In 1935, the poem, which had not been previously published, was released as a collectors' edition, of which 950 copies were printed.

In 1968, the poem was completed by American poet Ogden Nash, who had been asked to finish the work. His contributions were accompanied by illustrations by Nancy Ekholm Burkert and printed together in a large elephant folio format.
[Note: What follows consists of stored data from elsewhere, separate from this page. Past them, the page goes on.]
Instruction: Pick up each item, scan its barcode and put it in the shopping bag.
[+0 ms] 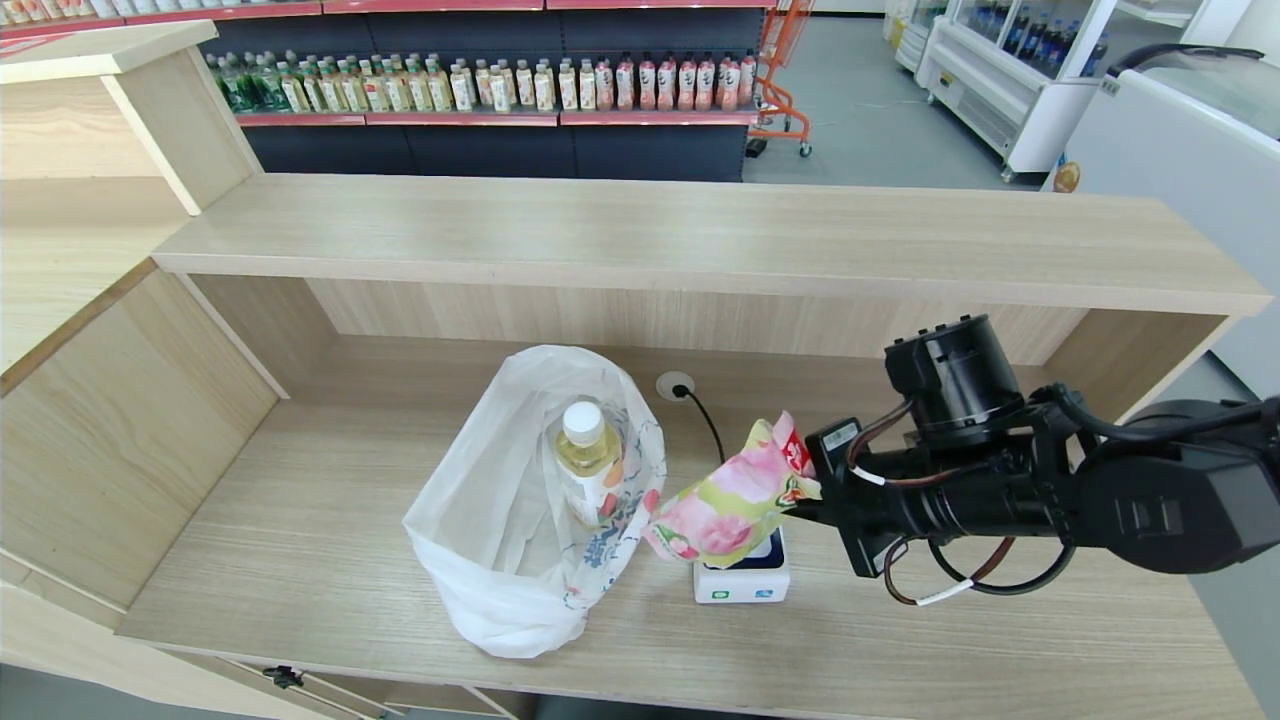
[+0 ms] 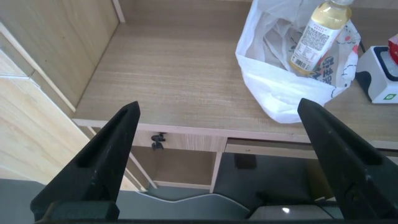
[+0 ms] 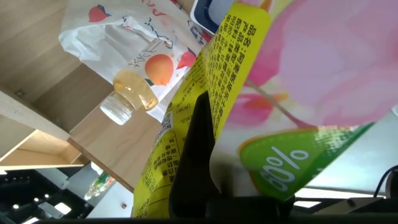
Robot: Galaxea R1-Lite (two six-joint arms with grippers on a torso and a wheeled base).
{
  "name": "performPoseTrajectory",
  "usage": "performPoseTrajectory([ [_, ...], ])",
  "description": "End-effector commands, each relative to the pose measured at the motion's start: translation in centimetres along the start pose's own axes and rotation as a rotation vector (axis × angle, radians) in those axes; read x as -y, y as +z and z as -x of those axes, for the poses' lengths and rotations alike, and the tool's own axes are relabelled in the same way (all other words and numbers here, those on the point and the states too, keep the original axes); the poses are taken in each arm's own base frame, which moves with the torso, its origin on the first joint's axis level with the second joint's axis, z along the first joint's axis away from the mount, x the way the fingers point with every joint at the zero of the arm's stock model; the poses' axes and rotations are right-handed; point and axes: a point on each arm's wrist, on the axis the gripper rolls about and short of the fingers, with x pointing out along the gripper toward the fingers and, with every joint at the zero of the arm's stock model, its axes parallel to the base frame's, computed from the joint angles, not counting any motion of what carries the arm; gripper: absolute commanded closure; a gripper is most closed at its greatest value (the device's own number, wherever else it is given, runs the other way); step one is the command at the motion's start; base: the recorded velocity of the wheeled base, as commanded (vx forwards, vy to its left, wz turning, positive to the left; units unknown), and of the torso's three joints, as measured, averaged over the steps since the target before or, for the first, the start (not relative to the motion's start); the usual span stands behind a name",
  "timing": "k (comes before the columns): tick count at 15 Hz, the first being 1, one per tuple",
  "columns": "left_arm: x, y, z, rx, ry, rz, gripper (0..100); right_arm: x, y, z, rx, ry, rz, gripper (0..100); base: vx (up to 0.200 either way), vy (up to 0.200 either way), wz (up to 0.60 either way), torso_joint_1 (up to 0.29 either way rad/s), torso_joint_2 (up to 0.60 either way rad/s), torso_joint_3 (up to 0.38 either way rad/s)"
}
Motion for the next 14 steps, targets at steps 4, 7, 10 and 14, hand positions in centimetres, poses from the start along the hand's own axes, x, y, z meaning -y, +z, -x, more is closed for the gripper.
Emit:
performPoseTrajectory([
  [4,0.0,0.0,0.0,-0.001,0.000,0.000,0,-0.6,-0.3,0.7,-0.005,0.027,0.007,100,0.000,0.000,0.00,0.000,0.00,0.000],
  [7,0.0,0.0,0.0,-0.001,0.000,0.000,0,-1.6,-5.4,7.0,-0.006,0.196,0.374,100,0.000,0.000,0.00,0.000,0.00,0.000],
  [10,0.0,0.0,0.0,-0.001,0.000,0.000,0,2.1,-8.5,9.2,-0.041,0.240,0.920,100,0.000,0.000,0.00,0.000,0.00,0.000],
  [14,0.0,0.0,0.0,-0.001,0.000,0.000,0,5.0,-6.7,8.6,-0.034,0.302,1.297,100,0.000,0.000,0.00,0.000,0.00,0.000],
])
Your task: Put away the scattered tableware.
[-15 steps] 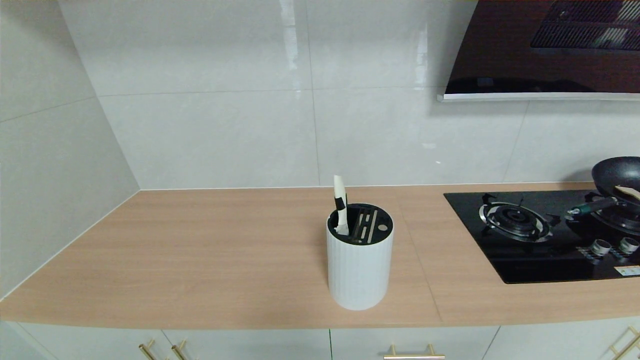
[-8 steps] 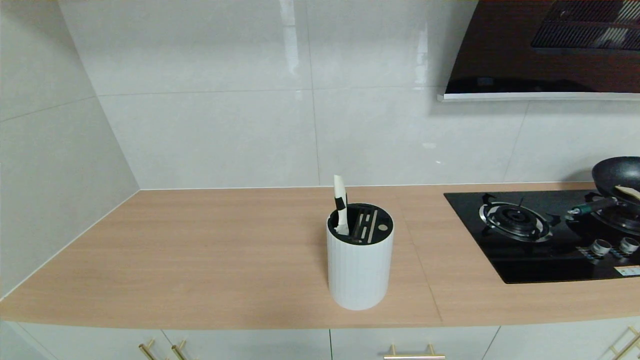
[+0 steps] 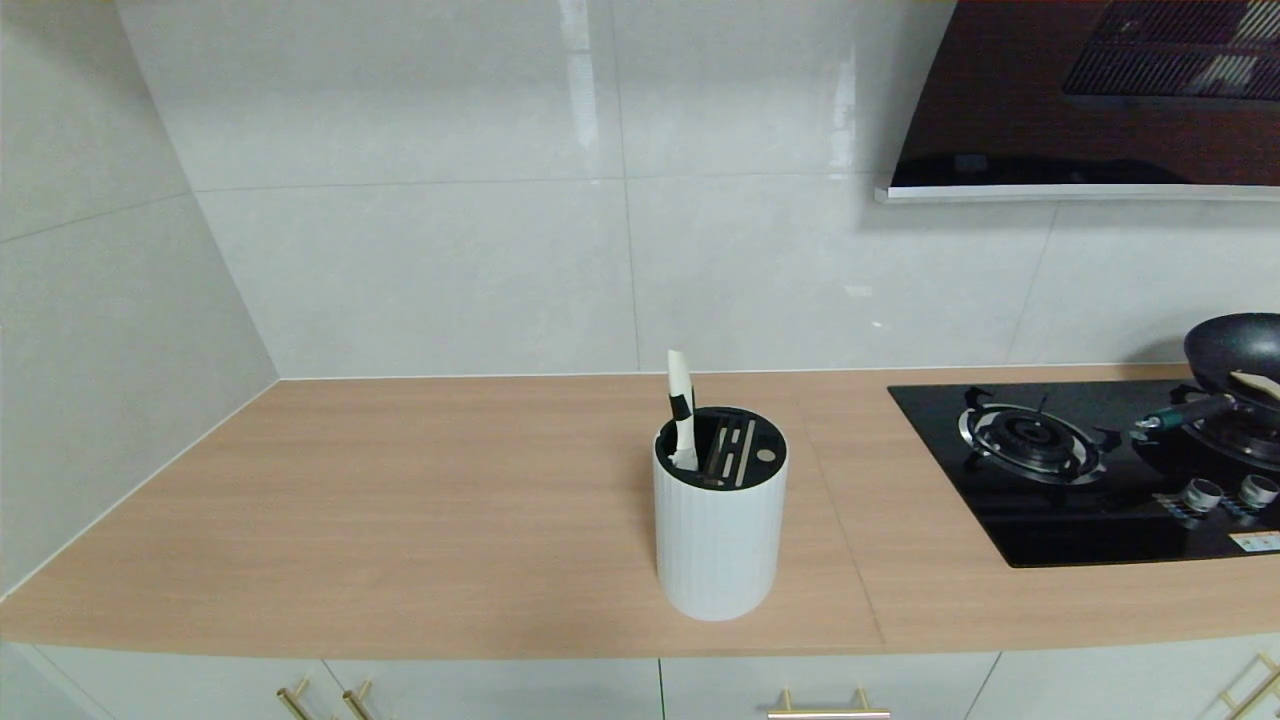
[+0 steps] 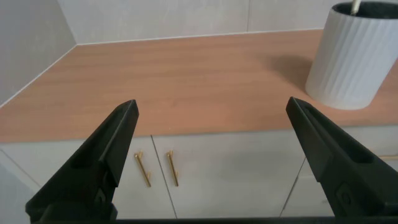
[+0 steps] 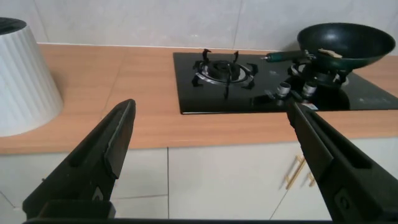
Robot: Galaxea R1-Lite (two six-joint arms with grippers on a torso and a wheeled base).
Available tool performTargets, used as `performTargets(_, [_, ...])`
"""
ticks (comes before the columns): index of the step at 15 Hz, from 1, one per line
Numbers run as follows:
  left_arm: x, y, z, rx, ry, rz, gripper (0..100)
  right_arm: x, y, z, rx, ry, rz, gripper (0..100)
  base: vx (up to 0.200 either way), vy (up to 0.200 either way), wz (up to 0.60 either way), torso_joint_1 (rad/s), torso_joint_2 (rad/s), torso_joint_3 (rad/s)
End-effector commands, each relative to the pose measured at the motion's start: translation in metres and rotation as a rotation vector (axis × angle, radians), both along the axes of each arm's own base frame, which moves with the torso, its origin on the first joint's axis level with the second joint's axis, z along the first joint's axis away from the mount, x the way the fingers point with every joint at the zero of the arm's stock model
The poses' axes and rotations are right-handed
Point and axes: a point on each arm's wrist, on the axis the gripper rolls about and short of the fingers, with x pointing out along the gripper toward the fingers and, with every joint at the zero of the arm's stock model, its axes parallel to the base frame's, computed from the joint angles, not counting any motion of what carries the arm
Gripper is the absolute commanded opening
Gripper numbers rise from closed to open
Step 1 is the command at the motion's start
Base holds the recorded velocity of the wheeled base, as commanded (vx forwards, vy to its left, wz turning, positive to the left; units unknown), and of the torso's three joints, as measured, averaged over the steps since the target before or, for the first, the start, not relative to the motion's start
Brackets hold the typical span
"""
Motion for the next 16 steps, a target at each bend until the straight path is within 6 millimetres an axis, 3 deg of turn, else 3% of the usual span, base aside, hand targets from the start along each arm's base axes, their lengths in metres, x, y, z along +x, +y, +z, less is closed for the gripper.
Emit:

Harvard University Press published Teapots And Quails, a small book of Lear's poetry that includes "The Scroobious Pip".

==Influence and legacy==
The poem's title was adopted as the stage name of a UK hip hop performance artist, Scroobius Pip, who is one half of the duo Dan le Sac Vs Scroobius Pip.

==See also==
- Edward Lear
- Literary nonsense
- Ogden Nash

==Bibliography==
- Marco Graziosi (2012). "Edward Lear - The Scroobious Pip - from Teapots and Quails"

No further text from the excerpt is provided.